§ Try it:
From the data that follows, print exactly the lines starting at the one containing "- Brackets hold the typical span" and ending at the one containing "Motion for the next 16"; include both of them and nothing more.

§ Data excerpts:

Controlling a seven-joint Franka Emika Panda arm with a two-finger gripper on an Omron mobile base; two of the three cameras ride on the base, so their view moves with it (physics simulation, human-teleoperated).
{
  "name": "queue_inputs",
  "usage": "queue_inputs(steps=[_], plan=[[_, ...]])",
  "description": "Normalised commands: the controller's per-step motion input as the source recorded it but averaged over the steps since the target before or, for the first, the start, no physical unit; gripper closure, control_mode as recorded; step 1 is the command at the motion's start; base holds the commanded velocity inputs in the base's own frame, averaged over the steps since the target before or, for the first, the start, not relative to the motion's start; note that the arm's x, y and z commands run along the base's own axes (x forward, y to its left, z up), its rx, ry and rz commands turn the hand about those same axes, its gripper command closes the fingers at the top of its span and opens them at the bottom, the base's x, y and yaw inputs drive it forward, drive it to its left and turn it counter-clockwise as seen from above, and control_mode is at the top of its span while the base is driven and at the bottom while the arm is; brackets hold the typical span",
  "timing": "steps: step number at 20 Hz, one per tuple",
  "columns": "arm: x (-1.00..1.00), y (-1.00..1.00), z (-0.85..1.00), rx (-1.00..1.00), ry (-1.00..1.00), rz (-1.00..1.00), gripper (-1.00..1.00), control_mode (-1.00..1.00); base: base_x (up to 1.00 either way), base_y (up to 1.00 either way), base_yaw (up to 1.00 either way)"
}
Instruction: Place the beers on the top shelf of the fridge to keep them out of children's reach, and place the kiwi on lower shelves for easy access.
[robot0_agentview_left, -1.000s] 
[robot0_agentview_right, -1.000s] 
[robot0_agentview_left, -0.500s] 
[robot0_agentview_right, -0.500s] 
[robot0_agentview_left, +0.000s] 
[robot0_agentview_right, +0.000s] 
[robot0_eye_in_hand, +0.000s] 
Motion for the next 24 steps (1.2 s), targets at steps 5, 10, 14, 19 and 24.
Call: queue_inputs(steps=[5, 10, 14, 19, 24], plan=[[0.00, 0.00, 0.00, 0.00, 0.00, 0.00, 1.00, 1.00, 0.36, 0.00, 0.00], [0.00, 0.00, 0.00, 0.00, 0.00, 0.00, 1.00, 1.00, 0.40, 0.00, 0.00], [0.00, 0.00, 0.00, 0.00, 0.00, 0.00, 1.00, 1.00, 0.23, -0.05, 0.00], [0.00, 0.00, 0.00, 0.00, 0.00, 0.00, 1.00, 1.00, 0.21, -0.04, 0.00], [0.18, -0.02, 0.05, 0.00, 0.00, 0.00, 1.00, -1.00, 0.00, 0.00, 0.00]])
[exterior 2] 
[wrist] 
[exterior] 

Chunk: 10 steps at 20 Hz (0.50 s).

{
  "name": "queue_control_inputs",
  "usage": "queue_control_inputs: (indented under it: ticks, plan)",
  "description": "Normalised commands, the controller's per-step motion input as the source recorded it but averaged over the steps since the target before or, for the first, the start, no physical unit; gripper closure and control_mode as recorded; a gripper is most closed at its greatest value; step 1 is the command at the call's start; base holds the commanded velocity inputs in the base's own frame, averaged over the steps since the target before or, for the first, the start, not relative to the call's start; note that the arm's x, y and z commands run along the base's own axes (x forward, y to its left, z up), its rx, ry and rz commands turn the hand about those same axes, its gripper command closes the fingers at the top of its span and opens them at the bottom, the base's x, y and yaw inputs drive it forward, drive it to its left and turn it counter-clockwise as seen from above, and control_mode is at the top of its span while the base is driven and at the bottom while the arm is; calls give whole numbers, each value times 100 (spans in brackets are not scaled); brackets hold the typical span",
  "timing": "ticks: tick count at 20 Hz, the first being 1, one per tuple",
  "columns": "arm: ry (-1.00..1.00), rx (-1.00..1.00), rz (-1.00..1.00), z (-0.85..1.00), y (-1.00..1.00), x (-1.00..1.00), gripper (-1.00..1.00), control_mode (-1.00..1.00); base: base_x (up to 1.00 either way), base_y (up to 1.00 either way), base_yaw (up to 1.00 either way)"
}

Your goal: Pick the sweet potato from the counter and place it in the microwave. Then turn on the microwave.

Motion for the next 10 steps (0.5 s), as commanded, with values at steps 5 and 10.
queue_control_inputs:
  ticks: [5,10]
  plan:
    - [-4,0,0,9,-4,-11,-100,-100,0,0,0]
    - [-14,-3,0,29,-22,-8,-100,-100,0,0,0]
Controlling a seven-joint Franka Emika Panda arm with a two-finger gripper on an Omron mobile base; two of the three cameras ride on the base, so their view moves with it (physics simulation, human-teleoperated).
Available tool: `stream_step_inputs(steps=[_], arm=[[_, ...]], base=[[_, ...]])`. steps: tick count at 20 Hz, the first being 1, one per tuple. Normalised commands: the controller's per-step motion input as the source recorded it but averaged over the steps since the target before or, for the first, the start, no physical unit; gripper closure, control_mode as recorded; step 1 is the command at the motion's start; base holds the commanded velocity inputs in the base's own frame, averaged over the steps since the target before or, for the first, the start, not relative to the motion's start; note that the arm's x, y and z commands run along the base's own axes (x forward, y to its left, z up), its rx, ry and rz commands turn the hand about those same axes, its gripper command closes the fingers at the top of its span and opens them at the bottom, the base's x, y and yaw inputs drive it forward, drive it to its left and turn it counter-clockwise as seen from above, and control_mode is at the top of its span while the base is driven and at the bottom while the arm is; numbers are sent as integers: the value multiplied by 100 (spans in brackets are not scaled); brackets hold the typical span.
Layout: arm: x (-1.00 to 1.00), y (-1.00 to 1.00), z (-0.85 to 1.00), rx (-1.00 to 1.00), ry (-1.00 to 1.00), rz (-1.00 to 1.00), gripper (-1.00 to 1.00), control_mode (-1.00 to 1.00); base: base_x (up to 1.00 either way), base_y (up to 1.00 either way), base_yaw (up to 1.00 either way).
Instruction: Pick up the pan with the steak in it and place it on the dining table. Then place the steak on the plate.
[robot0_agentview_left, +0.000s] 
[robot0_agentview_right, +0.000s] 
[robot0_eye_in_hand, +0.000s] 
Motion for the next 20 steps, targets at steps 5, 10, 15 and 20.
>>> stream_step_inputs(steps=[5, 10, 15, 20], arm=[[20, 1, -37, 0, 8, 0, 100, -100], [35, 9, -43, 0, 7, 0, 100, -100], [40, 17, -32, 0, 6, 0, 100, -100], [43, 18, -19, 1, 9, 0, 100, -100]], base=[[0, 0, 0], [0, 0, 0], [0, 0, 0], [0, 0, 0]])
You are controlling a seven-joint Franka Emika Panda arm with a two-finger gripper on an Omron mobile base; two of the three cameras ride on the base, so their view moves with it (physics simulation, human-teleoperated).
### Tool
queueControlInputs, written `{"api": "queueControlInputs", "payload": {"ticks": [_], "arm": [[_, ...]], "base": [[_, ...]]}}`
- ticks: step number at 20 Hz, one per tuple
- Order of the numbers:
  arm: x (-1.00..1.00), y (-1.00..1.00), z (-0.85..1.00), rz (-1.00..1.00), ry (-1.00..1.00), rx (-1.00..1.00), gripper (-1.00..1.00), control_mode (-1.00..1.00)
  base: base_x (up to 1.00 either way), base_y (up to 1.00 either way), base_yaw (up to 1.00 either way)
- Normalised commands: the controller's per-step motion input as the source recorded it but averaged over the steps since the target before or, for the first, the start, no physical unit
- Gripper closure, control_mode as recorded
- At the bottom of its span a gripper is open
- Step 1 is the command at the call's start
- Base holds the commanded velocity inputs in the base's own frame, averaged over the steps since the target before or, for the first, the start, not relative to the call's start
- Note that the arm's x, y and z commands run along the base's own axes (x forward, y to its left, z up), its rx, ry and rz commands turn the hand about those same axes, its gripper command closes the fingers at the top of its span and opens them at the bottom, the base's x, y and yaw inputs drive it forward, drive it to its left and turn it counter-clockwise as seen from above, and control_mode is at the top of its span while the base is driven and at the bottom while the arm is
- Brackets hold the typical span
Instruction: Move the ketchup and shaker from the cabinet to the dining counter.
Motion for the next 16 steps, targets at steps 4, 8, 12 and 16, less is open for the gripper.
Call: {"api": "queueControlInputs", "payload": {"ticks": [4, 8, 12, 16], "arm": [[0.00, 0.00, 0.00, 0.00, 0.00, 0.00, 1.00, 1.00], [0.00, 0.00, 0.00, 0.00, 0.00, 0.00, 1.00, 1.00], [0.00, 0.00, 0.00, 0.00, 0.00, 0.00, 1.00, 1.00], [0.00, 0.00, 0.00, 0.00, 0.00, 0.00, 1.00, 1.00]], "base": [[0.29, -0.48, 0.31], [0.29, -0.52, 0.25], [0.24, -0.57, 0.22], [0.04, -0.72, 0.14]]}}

§ Result for this exercise:
- Brackets hold the typical span
Instruction: Move the ketchup and shaker from the cabinet to the dining counter.
Motion for the next 16 steps, targets at steps 4, 8, 12 and 16, less is open for the gripper.

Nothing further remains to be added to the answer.